#### Task goal:
Reproduce, exactly and in full, only the lines below from the one containing "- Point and" through the one containing "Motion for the".

Top of Stored data

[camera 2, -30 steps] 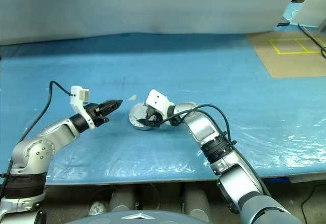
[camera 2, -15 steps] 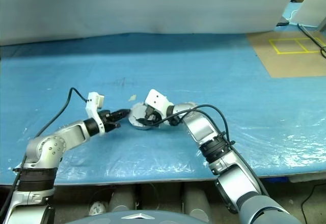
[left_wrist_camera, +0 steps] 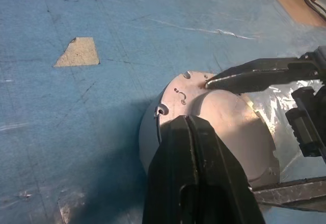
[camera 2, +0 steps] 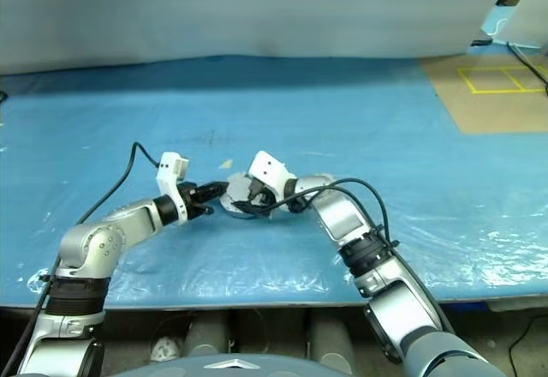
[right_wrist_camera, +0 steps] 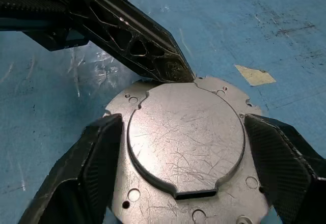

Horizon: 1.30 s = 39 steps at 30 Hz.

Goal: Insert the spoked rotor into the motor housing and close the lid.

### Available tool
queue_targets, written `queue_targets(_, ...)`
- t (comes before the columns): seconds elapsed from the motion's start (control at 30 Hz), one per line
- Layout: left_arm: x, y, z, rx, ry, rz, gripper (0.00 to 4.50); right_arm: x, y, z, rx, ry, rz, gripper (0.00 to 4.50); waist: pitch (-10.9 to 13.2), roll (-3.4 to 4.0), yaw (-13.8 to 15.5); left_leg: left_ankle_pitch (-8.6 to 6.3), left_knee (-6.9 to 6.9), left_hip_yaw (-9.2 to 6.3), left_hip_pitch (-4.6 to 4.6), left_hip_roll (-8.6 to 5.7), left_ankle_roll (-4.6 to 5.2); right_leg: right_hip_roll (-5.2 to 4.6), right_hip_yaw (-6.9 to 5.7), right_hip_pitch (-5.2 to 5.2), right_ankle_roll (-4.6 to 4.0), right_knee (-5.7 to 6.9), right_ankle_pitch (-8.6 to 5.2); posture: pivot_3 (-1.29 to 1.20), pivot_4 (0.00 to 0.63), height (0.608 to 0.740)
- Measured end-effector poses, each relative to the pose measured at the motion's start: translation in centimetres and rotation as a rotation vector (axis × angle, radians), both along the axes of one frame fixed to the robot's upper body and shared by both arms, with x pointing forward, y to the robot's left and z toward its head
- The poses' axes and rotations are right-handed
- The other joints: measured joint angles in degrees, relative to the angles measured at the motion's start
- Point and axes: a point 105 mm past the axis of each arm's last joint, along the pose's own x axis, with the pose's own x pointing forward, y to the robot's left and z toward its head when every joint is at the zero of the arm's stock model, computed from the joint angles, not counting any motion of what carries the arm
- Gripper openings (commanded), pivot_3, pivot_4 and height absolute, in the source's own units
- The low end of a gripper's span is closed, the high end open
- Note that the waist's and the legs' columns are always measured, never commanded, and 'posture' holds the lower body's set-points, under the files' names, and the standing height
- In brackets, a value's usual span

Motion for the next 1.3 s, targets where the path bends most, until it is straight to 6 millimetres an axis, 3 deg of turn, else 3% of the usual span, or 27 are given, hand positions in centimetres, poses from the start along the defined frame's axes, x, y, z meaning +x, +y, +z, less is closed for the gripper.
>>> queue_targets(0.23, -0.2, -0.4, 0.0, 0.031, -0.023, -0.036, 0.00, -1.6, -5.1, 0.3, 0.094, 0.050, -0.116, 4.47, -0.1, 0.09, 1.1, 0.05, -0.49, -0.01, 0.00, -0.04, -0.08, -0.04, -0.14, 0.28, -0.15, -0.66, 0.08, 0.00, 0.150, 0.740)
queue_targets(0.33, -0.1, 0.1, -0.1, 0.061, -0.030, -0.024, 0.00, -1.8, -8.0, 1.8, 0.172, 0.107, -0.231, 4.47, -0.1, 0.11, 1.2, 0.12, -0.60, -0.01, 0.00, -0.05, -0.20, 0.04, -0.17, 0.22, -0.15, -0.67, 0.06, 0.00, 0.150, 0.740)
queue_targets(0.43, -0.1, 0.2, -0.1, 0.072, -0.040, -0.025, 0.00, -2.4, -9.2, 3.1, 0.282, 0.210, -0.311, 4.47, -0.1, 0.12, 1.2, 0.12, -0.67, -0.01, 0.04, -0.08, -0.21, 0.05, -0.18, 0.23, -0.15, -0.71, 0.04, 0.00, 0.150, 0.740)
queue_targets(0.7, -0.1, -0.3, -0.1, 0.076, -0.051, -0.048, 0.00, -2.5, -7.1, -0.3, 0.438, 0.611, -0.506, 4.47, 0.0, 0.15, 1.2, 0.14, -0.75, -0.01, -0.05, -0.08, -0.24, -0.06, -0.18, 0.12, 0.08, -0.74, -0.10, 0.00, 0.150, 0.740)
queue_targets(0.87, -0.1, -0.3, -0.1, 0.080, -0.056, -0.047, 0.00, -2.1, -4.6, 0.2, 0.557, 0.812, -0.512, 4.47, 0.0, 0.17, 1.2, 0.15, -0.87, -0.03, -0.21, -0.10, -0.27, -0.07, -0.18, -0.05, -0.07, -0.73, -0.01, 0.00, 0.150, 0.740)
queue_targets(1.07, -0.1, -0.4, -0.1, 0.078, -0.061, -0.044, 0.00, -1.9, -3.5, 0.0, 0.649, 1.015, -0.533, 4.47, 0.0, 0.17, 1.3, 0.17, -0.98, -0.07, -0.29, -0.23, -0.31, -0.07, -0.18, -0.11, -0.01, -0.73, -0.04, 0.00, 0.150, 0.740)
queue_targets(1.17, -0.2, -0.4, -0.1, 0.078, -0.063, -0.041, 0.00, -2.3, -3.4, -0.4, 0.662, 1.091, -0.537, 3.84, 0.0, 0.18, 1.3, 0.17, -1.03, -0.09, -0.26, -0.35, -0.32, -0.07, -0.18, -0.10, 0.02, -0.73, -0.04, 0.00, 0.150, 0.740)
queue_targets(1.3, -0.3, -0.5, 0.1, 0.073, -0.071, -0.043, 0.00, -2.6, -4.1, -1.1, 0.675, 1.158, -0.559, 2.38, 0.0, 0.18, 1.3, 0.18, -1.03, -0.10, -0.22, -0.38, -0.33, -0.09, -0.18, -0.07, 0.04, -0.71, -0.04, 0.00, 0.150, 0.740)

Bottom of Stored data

#### Solved exercise:
- Point and axes: a point 105 mm past the axis of each arm's last joint, along the pose's own x axis, with the pose's own x pointing forward, y to the robot's left and z toward its head when every joint is at the zero of the arm's stock model, computed from the joint angles, not counting any motion of what carries the arm
- Gripper openings (commanded), pivot_3, pivot_4 and height absolute, in the source's own units
- The low end of a gripper's span is closed, the high end open
- Note that the waist's and the legs' columns are always measured, never commanded, and 'posture' holds the lower body's set-points, under the files' names, and the standing height
- In brackets, a value's usual span

Motion for the next 1.3 s, targets where the path bends most, until it is straight to 6 millimetres an axis, 3 deg of turn, else 3% of the usual span, or 27 are given, hand positions in centimetres, poses from the start along the defined frame's axes, x, y, z meaning +x, +y, +z, less is closed for the gripper.

That completes the answer to the exercise.